*EXERCISE DIRECTIONS*
Your task is to quote the listing below exactly, beginning with its first line and ending on the line bearing "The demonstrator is".

*DATA EXTRACT*
- - -
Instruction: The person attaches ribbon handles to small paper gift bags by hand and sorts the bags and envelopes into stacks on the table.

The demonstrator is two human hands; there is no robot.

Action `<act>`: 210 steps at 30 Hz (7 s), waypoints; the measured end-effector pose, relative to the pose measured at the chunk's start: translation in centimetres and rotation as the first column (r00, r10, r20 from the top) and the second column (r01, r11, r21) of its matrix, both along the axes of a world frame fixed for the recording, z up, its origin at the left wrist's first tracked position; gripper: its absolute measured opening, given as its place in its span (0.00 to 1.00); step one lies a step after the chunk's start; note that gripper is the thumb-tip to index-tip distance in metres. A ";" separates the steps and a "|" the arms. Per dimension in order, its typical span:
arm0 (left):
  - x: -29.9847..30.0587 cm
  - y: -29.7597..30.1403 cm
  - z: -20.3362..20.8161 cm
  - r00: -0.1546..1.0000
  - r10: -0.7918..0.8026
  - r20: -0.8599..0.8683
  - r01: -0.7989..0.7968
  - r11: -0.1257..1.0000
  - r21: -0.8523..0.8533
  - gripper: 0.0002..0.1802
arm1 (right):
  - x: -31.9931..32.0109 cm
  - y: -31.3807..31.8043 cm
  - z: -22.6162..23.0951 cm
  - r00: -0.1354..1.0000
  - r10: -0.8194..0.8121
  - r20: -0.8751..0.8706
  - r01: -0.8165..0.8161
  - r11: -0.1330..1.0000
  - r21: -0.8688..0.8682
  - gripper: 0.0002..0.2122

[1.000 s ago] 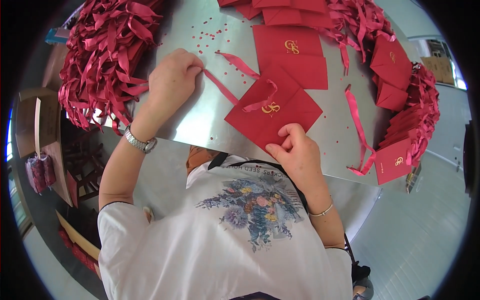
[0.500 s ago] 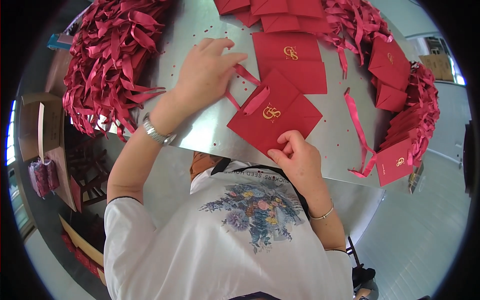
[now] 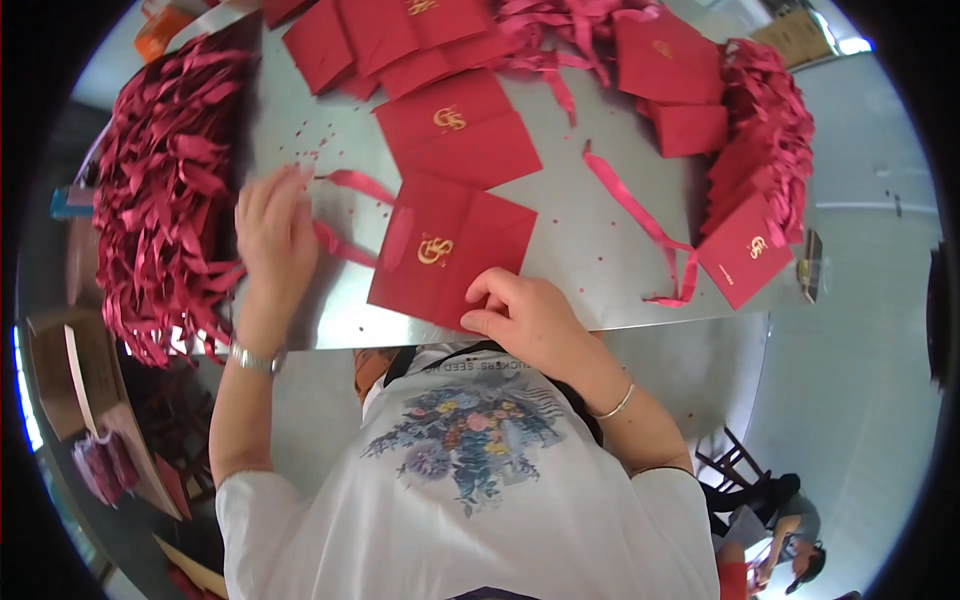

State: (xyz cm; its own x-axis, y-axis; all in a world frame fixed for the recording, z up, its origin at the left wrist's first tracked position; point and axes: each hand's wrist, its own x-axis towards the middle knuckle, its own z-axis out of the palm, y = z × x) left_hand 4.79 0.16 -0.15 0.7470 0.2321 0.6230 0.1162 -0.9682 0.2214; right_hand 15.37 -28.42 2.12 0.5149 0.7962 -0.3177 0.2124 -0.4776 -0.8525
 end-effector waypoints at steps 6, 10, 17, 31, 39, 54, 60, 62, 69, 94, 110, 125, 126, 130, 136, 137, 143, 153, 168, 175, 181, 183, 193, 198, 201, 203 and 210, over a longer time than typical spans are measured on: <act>-5.4 -6.3 2.0 0.765 -0.463 -0.448 0.466 0.878 -0.112 0.27 | 8.8 -0.5 0.4 0.571 -0.403 0.715 0.352 0.907 0.230 0.10; -4.1 -9.9 0.5 0.887 -0.333 -0.319 0.296 0.942 -0.157 0.38 | 13.8 -0.4 -2.1 0.389 -0.154 0.908 0.498 0.865 -0.067 0.11; -2.4 -13.2 0.3 0.890 -0.161 -0.427 0.091 0.980 -0.179 0.41 | 9.4 -0.2 -3.8 0.592 -0.321 0.739 0.213 0.947 0.240 0.06; -2.4 -15.3 2.0 0.971 -0.066 -0.231 0.000 0.961 -0.278 0.36 | 3.1 1.6 2.1 0.652 -0.478 0.588 0.071 0.811 0.580 0.05; -1.7 -11.7 4.9 0.911 -0.137 0.389 0.270 -0.517 -0.812 0.41 | -3.3 0.9 4.9 0.503 -0.153 0.851 -0.420 0.817 0.395 0.07; 7.0 -8.5 2.5 0.951 0.062 -0.301 -0.127 0.971 -0.200 0.20 | 3.6 -3.0 7.7 0.806 -0.569 0.162 0.400 0.726 0.560 0.06; 7.6 -8.1 1.5 0.953 -0.053 -0.298 -0.075 0.912 -0.402 0.19 | 2.9 2.8 1.1 0.921 -0.344 0.180 0.258 0.888 0.380 0.04; 7.1 -8.0 1.5 0.964 -0.098 -0.248 -0.044 0.858 -0.511 0.18 | 3.2 4.9 -0.6 0.899 -0.317 0.302 0.196 0.908 0.370 0.04; 5.8 -7.0 1.2 0.955 -0.207 -0.211 -0.039 0.618 -0.785 0.13 | 2.8 7.6 -2.0 0.795 -0.358 0.489 0.120 0.884 0.452 0.02; 4.4 -8.1 -1.1 0.979 -0.108 -0.172 -0.074 0.599 -0.797 0.13 | 2.2 8.9 -2.2 0.605 -0.270 0.749 0.006 0.942 0.335 0.03; 4.0 -8.3 -2.1 0.992 -0.116 -0.040 0.065 0.774 -0.630 0.11 | 2.1 9.0 -1.1 0.558 -0.116 0.822 -0.039 0.985 0.165 0.05; 4.4 -5.1 0.1 0.937 -0.323 -0.132 -0.020 0.328 -0.945 0.13 | 1.8 8.3 -1.9 0.727 -0.272 0.631 0.037 0.933 0.359 0.04; 4.5 -5.0 0.0 0.936 -0.325 -0.133 -0.022 0.323 -0.946 0.13 | 1.9 8.4 -2.0 0.721 -0.281 0.633 0.049 0.932 0.358 0.04; 4.4 -4.8 -0.8 0.942 -0.315 -0.119 -0.016 0.309 -0.951 0.14 | 1.7 8.9 -2.2 0.726 -0.295 0.621 0.090 0.936 0.339 0.03; 4.4 -5.0 -0.6 0.936 -0.311 -0.162 -0.046 0.351 -0.935 0.12 | 1.8 9.3 -2.5 0.714 -0.324 0.621 0.108 0.927 0.360 0.04; 4.5 -5.0 -0.6 0.934 -0.315 -0.171 -0.043 0.376 -0.926 0.12 | 1.8 9.3 -2.5 0.714 -0.323 0.622 0.109 0.927 0.358 0.04; 4.9 -5.1 -1.1 0.947 -0.289 -0.143 -0.002 0.438 -0.899 0.12 | 2.5 10.5 -1.6 0.440 -0.131 0.888 -0.092 0.978 0.189 0.05; 4.1 -6.4 -2.0 0.965 -0.255 -0.065 0.143 0.715 -0.684 0.08 | 2.6 10.1 0.4 0.294 0.279 0.914 -0.274 0.941 -0.199 0.03; 5.0 -7.0 -0.6 0.939 -0.315 0.136 0.310 0.610 -0.729 0.07 | 4.6 6.5 0.0 0.736 0.078 0.673 -0.236 0.961 0.147 0.08; 4.4 -7.9 0.8 0.924 -0.365 0.115 0.351 0.689 -0.634 0.10 | 4.6 5.4 1.0 0.820 -0.014 0.572 -0.146 0.961 0.234 0.07; 4.3 -8.3 0.7 0.914 -0.395 0.089 0.390 0.801 -0.455 0.09 | 4.1 4.9 0.1 0.876 -0.021 0.481 -0.157 0.932 0.326 0.05; 3.9 -9.0 1.0 0.916 -0.398 0.043 0.375 0.816 -0.439 0.08 | 3.7 4.3 0.3 0.876 -0.036 0.480 -0.149 0.928 0.341 0.05; -0.1 -9.9 2.6 0.945 -0.263 -0.193 0.095 0.787 -0.610 0.06 | 3.0 1.1 0.7 0.914 0.063 0.401 -0.165 0.960 0.224 0.07; 0.1 -5.9 0.4 0.998 0.020 -0.067 -0.046 0.909 -0.414 0.07 | 1.9 1.3 0.6 0.974 -0.034 0.224 -0.014 0.979 0.206 0.10; -1.2 -5.7 1.6 0.982 0.162 -0.101 -0.190 0.767 -0.613 0.18 | 1.5 2.8 0.2 0.904 -0.022 0.427 -0.095 0.963 0.250 0.09; -2.5 -6.3 3.0 0.983 0.178 0.053 -0.091 0.711 -0.697 0.28 | 1.8 3.1 0.7 0.896 -0.019 0.444 -0.082 0.975 0.208 0.12; -3.7 -12.2 2.2 0.977 -0.108 -0.185 -0.026 0.798 -0.601 0.13 | 1.8 1.9 0.1 0.928 -0.119 0.352 0.083 0.990 0.117 0.13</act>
State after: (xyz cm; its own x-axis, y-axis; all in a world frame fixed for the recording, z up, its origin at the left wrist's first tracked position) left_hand 1.08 -12.02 2.07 0.8561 0.4739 0.2060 0.1859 -0.6545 0.7329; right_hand 17.22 -26.50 2.18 0.6592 0.7517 -0.0210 0.4665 -0.4306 -0.7726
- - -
*ANSWER*
Instruction: The person attaches ribbon handles to small paper gift bags by hand and sorts the bags and envelopes into stacks on the table.

The demonstrator is two human hands; there is no robot.

Nothing more belongs to this answer.